Thanks, Microsoft, you pushed for that, now we’ll have another 20+ years of legacy UTF-16 strings
It’s actually worse, because it’s not even UTF. It’s just stupid UCS-2 limited to 16 bits. So it’s a mistake on top of a mistake.
The UEFI code signing structures are also MS-derived, to the point where the structure members start with ‘win’.
There’s two different 16-bit unicode encodings:
UCS-2 uses two bytes per character, and can thus encode codepoints up to 65536 (the Basic Multilingual Plane, BMP – also known as plane 0).
UTF-16 uses two bytes per character, but also has escape codes that can be used to encode 32-bit codepoints.
UEFI uses UCS-2. On the positive side, it’s easy to work with (strings take fixed amounts of space, and it’s trivial to cut/paste at positions that leave valid strings), and the lower 64k of unicode still covers enough to cover all modern languages. It’s also got decent language support – even C has wchar (for a 16 or 32bit single character) and supporting functions.
On the negative side, it can’t encode the higher planes of unicode (which would allow e.g. using unicode symbols instead of bitmaps ; the emojis are encoded in plane 1), and it’s considered obsolete, superceded by UTF-16. There’s also some extensions to the CJK range; I don’t honestly know if those are in daily use or if they’re historical variants for scholarly purposes.

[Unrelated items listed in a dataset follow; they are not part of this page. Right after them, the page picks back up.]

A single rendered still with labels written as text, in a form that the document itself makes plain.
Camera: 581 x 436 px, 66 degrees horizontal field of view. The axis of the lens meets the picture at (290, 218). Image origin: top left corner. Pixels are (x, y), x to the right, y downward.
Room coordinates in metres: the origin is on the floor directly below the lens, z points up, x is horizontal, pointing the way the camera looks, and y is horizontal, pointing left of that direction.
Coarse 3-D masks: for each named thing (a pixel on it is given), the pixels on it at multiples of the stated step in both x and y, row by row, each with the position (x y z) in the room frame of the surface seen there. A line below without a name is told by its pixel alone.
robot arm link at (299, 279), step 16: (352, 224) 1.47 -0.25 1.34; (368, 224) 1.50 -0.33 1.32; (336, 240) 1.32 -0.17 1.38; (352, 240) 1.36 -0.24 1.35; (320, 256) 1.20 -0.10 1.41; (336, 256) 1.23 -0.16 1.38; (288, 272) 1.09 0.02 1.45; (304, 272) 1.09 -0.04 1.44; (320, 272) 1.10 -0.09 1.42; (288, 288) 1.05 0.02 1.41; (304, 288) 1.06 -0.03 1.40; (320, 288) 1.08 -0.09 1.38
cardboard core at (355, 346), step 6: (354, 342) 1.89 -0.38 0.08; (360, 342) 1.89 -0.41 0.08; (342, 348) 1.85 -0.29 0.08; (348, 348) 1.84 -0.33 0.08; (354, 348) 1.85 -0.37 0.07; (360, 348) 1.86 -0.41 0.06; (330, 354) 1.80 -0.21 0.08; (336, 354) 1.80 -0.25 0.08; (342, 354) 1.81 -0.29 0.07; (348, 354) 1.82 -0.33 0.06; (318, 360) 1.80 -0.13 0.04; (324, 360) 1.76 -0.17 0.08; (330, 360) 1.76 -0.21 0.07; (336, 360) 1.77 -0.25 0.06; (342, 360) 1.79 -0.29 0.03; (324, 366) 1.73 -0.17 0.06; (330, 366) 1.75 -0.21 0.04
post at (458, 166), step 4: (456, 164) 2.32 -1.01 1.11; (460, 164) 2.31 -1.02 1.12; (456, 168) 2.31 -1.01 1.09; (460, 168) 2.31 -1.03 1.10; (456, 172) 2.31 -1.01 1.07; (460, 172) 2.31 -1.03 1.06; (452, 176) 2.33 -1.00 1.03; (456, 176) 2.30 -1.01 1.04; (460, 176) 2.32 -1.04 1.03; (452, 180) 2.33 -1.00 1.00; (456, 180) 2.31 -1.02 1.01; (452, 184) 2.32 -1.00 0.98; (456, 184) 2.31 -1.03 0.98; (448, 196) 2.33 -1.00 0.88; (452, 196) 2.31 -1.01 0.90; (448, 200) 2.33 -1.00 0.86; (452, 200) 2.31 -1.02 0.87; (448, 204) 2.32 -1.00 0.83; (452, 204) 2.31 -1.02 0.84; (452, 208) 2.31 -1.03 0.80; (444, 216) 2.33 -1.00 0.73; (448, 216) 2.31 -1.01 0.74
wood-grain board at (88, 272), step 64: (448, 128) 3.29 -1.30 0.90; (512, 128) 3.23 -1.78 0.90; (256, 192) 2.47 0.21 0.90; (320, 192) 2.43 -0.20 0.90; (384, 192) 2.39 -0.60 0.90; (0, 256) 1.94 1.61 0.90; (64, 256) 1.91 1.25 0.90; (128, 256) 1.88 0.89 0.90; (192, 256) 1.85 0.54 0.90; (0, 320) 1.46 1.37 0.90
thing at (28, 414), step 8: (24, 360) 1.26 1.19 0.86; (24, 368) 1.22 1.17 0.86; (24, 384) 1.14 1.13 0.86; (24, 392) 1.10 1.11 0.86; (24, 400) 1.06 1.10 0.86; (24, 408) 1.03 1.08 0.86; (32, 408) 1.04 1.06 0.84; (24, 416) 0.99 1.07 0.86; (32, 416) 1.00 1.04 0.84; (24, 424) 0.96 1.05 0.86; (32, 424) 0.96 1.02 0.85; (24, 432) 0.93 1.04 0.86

Everything considered, UCS-2 isn’t a horrible choice for something like this, since it’s simple to work with while still covering all the characters needed to present text in currently-used languages (modulo the CJK extensions – but I suspect those aren’t required for decent enough everyday Chinese/Japanese/Korean.)
Edited 2013-11-20 14:21 UTC
Desiderantes,
“Thanks, Microsoft, you pushed for that, now we’ll have another 20+ years of legacy UTF-16 strings.”
Like others said, it uses UCS-2, which was the standard text coding used up through windows 2000.
Another example of mandated legacy microsoft tech in the UEFI standard is FAT32. It’s reasonable to support fat32 on the basis that’s it’s already common for removable media (aka thumb drives). However it’s a real shame UEFI didn’t include a standard vendor neutral file system like UDF to provide a non-breaking migration path away from FAT32. Even windows already supports UDF disks formatted elsewhere. Paint me unsurprised, now we’re stuck with legacy FAT32 due to UEFI compatibility restraints.